▶ TASK BRIEF
Every line below needs to be printed again exactly, without any of its pictures.

▶ DATA SEGMENT
- - - - - - -

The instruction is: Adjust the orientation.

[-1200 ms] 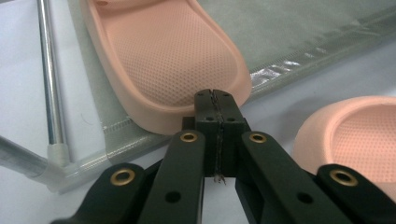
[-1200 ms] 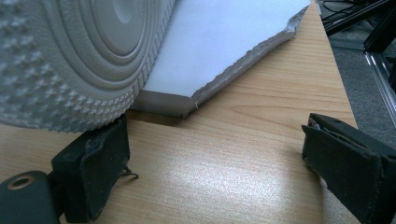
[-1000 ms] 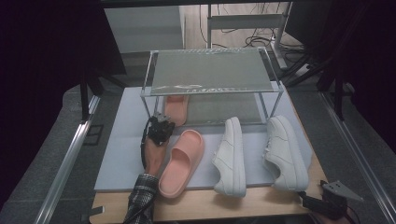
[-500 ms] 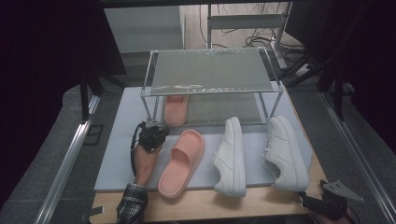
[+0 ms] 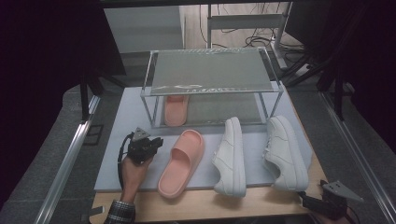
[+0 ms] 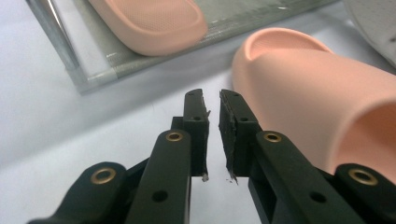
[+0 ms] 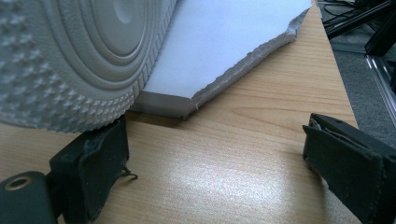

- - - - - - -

▶ SOLVED EXERCISE
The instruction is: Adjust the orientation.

[-1200 ms] 
[-1200 ms] 
[-1000 ms] 
[-500 ms] 
[+0 ms] 
[+0 ms] 
[+0 ms] 

The given answer completes the exercise.